**Directions for this task**
Skip every picture, and copy exactly the lines from the one containing "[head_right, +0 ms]" to the end of the data.

**Exercise data**
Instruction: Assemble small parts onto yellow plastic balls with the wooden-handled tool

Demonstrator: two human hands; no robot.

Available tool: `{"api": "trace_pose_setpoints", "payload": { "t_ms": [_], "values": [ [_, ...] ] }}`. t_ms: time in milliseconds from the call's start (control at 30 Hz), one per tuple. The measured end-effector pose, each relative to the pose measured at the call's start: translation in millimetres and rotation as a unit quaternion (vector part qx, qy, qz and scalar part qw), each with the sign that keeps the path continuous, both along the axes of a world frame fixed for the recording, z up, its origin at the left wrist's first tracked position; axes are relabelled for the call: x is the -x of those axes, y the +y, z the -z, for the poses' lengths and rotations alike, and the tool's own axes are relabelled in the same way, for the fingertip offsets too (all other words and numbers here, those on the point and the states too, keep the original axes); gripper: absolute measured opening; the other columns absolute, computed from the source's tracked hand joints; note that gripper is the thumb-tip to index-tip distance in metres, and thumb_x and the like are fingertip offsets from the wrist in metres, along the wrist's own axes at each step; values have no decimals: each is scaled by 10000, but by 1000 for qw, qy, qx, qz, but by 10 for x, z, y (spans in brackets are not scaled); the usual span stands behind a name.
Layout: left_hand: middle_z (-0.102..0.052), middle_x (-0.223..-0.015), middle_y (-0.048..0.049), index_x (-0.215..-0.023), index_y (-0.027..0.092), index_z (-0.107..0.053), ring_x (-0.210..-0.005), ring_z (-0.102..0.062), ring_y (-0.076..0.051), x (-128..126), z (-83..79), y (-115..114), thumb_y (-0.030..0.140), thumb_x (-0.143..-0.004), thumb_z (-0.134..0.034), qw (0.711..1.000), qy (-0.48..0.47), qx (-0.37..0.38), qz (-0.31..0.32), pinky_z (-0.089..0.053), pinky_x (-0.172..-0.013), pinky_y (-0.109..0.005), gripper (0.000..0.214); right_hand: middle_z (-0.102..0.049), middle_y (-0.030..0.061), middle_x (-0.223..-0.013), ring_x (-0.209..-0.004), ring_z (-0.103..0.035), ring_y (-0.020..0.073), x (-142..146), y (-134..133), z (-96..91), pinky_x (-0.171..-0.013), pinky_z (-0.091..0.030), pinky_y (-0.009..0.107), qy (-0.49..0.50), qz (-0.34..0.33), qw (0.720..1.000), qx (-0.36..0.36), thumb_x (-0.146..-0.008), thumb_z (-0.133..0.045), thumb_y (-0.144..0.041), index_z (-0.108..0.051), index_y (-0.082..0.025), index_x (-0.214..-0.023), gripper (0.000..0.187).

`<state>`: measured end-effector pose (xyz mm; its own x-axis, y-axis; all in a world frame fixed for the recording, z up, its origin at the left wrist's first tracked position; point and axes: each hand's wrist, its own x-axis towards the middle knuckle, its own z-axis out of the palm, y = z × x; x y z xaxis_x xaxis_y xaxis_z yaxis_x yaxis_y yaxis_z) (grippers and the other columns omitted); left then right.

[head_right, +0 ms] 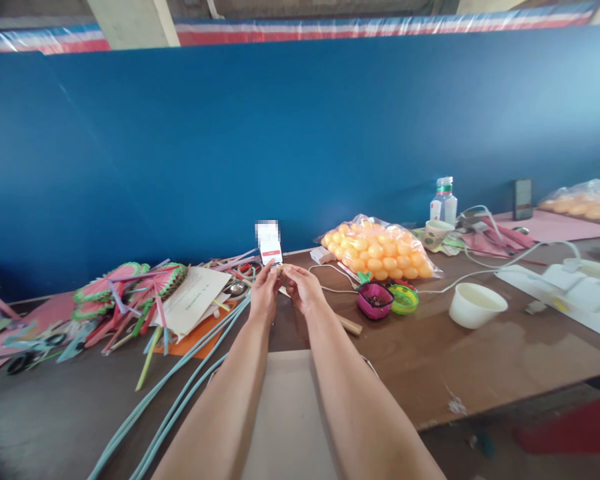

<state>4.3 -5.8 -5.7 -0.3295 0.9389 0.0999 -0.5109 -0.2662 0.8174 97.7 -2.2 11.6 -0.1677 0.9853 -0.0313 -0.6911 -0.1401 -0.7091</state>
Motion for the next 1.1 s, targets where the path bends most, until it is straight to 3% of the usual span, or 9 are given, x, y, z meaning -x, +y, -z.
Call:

**Exercise answer**
[head_right, +0 ms] 

<state>4.3 -5.8 -5.7 -0.3295 0.9389 0.0999 -0.5109 -0.2662 0.8174 97.7 -2.2 11.6 -0.1677 0.9853 -0.0313 -0.6911 -0.1401 -0.7091</state>
Motion for the next 1.1 s, targets where the path bends most, until it is straight to 3% of the usual span, or 9 are given, x, y, z meaning -x, +y, -z.
Call:

Nothing else is part of this answer.